__Source records__:
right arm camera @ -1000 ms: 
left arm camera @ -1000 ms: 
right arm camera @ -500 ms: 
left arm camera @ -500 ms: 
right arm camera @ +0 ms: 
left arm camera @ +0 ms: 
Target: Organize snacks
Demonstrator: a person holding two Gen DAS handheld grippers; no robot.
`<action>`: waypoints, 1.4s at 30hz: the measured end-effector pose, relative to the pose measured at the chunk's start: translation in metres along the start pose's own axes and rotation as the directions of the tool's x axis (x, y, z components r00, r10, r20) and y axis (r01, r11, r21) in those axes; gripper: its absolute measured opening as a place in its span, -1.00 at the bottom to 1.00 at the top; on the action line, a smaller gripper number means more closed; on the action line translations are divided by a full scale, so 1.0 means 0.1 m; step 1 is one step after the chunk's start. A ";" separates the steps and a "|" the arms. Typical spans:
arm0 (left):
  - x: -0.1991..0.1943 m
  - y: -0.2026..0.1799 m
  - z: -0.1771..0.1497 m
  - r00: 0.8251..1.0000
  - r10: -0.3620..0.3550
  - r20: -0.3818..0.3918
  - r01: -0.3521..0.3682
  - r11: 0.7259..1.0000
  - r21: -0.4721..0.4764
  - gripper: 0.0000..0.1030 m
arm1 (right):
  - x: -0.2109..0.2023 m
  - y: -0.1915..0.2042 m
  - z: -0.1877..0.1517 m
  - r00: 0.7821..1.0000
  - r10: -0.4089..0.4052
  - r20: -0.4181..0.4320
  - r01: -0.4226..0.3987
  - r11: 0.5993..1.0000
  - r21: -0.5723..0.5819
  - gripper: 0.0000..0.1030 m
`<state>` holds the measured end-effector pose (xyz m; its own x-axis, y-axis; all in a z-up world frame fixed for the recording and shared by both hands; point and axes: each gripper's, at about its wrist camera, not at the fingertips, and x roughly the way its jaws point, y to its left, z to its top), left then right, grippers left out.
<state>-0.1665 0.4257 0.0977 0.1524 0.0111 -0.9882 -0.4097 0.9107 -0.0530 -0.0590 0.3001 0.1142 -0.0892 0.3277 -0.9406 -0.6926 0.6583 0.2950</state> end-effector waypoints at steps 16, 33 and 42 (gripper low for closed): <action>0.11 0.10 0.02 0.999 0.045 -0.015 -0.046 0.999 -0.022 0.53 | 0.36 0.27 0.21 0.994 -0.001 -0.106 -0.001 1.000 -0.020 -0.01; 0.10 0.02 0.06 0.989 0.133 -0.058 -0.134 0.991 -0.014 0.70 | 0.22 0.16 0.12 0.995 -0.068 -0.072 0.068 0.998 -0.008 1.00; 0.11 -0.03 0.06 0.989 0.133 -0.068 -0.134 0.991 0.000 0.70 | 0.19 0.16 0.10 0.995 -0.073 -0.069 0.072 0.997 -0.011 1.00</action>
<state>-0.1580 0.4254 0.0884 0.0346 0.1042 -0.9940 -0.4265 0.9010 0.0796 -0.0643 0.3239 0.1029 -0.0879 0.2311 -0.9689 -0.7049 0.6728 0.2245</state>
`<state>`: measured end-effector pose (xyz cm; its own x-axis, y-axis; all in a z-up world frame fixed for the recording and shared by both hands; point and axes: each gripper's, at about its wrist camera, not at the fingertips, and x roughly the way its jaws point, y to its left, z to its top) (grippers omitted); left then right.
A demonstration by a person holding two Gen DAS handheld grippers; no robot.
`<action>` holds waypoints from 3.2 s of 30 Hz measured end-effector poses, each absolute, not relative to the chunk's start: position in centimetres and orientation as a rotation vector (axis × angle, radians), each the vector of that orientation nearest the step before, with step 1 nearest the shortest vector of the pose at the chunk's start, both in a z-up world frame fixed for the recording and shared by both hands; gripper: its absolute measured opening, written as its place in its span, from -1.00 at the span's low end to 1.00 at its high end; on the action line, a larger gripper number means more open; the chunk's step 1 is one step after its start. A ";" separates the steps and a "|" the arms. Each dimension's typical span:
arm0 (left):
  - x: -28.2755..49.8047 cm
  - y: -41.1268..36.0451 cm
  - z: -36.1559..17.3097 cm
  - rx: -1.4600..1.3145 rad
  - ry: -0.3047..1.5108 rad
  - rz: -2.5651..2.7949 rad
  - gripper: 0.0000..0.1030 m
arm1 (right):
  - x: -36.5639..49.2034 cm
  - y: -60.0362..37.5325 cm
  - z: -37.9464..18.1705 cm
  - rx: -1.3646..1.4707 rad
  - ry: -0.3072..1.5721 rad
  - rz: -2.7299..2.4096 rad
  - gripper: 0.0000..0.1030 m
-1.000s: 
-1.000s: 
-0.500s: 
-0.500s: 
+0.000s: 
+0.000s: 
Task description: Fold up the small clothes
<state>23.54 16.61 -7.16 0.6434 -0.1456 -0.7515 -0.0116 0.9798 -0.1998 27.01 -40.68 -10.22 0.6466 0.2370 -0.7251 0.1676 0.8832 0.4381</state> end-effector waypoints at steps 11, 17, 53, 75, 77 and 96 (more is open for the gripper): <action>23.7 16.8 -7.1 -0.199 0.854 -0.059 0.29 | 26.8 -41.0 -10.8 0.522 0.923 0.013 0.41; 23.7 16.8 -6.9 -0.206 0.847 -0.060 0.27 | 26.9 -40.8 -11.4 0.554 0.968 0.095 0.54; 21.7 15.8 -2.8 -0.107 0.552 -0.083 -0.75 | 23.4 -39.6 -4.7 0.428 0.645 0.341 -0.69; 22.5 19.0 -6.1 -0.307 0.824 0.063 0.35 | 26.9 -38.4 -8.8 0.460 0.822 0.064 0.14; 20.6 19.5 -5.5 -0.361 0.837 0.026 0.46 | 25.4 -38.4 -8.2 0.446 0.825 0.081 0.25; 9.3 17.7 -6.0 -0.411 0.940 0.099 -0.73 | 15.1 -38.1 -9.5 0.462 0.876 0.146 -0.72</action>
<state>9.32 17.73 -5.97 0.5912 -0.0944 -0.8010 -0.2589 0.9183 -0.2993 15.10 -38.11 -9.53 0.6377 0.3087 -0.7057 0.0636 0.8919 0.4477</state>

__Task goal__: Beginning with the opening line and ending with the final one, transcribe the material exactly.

__Exercise result__:
right arm camera @ -1000 ms: 
left arm camera @ -1000 ms: 
right arm camera @ -500 ms: 
left arm camera @ -500 ms: 
right arm camera @ +0 ms: 
left arm camera @ +0 ms: 
Target: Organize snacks
Demonstrator: a person holding two Gen DAS handheld grippers; no robot.
`<action>`: waypoints, 1.4s at 30hz: the measured end-effector pose, relative to the pose measured at the chunk's start: translation in metres along the start pose's own axes and rotation as the directions of the tool's x axis (x, y, z components r00, r10, r20) and y axis (r01, r11, r21) in those axes; gripper: its absolute measured opening as a place in its span, -1.00 at the bottom to 1.00 at the top; on the action line, a smaller gripper number means more closed; on the action line translations are divided by a full scale, so 1.0 means 0.1 m; step 1 is one step after the chunk's start. A ";" separates the steps and a "|" the arms. Typical spans:
arm0 (left):
  - x: -0.1991..0.1943 m
  - y: -0.2026..0.1799 m
  - z: -0.1771..0.1497 m
  - r00: 0.8251..1.0000
  - r10: -0.3620..0.3550
  - r20: -0.3818..0.3918
  - r01: -0.3521..0.3682
  - r11: 0.7259..1.0000
  - r21: -0.4721..0.4764
  - gripper: 0.0000..0.1030 m
arm1 (right):
  - x: -0.2109..0.2023 m
  - y: -0.1915..0.2042 m
  - z: -0.1877..0.1517 m
  - r00: 0.7821..1.0000
  - r10: -0.4089..0.4052
  - r20: -0.4181..0.4320
  - r01: -0.4226..0.3987
  - r11: 0.5993..1.0000
  - r21: -0.5723..0.5819
  - gripper: 0.0000..0.1030 m
`<state>` holds the measured end-effector pose (xyz m; its own x-axis, y-axis; all in a z-up world frame fixed for the recording and shared by both hands; point and axes: each gripper's, at about its wrist camera, not at the fingertips, and x roughly the way its jaws point, y to its left, z to its top), left then right, grippers left out.
<state>-0.1665 0.4257 0.0977 0.1524 0.0111 -0.9882 -0.4097 0.9107 -0.0530 -0.0590 0.3001 0.1142 -0.0892 0.3277 -0.9406 -0.6926 0.6583 0.2950</state> end-effector waypoints at steps 16, 33 and 42 (gripper low for closed): <action>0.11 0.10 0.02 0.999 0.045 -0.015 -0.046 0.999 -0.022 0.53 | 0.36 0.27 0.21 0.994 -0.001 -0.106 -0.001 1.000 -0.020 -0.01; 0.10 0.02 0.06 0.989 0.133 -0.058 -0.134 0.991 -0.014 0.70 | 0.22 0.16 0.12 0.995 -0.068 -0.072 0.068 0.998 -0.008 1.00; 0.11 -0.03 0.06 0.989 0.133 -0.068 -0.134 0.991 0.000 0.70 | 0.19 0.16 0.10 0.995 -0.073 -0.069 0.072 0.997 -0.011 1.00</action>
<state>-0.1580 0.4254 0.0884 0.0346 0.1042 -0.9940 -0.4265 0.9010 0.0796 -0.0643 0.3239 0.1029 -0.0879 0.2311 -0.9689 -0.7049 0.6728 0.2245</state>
`<state>`: measured end-effector pose (xyz cm; its own x-axis, y-axis; all in a z-up world frame fixed for the recording and shared by both hands; point and axes: each gripper's, at about its wrist camera, not at the fingertips, and x roughly the way its jaws point, y to its left, z to its top) (grippers omitted); left then right.
A demonstration by a person holding two Gen DAS handheld grippers; no robot.
`<action>` holds waypoints from 3.2 s of 30 Hz measured end-effector poses, each absolute, not relative to the chunk's start: position in centimetres and orientation as a rotation vector (axis × angle, radians), each the vector of that orientation nearest the step before, with step 1 nearest the shortest vector of the pose at the chunk's start, both in a z-up world frame fixed for the recording and shared by both hands; gripper: its absolute measured opening, written as its place in its span, from -1.00 at the span's low end to 1.00 at its high end; on the action line, a larger gripper number means more open; the chunk's step 1 is one step after its start. A ";" separates the steps and a "|" the arms. Each dimension's typical span:
arm0 (left):
  - x: -28.2755..49.8047 cm
  - y: -41.1268..36.0451 cm
  - z: -36.1559..17.3097 cm
  - rx: -1.4600..1.3145 rad
  - ry: -0.3047..1.5108 rad
  - rz: -2.5651..2.7949 rad
  - gripper: 0.0000..0.1030 m
arm1 (right):
  - x: -36.5639..49.2034 cm
  - y: -60.0362..37.5325 cm
  - z: -37.9464..18.1705 cm
  - rx: -1.3646..1.4707 rad
  - ry: -0.3072..1.5721 rad
  - rz: -2.7299..2.4096 rad
  - gripper: 0.0000..0.1030 m
-1.000s: 
-1.000s: 
-0.500s: 
-0.500s: 
+0.000s: 
+0.000s: 
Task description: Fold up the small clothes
<state>23.54 16.61 -7.16 0.6434 -0.1456 -0.7515 -0.0116 0.9798 -0.1998 27.01 -40.68 -10.22 0.6466 0.2370 -0.7251 0.1676 0.8832 0.4381</state> end-effector waypoints at steps 11, 17, 53, 75, 77 and 96 (more is open for the gripper): <action>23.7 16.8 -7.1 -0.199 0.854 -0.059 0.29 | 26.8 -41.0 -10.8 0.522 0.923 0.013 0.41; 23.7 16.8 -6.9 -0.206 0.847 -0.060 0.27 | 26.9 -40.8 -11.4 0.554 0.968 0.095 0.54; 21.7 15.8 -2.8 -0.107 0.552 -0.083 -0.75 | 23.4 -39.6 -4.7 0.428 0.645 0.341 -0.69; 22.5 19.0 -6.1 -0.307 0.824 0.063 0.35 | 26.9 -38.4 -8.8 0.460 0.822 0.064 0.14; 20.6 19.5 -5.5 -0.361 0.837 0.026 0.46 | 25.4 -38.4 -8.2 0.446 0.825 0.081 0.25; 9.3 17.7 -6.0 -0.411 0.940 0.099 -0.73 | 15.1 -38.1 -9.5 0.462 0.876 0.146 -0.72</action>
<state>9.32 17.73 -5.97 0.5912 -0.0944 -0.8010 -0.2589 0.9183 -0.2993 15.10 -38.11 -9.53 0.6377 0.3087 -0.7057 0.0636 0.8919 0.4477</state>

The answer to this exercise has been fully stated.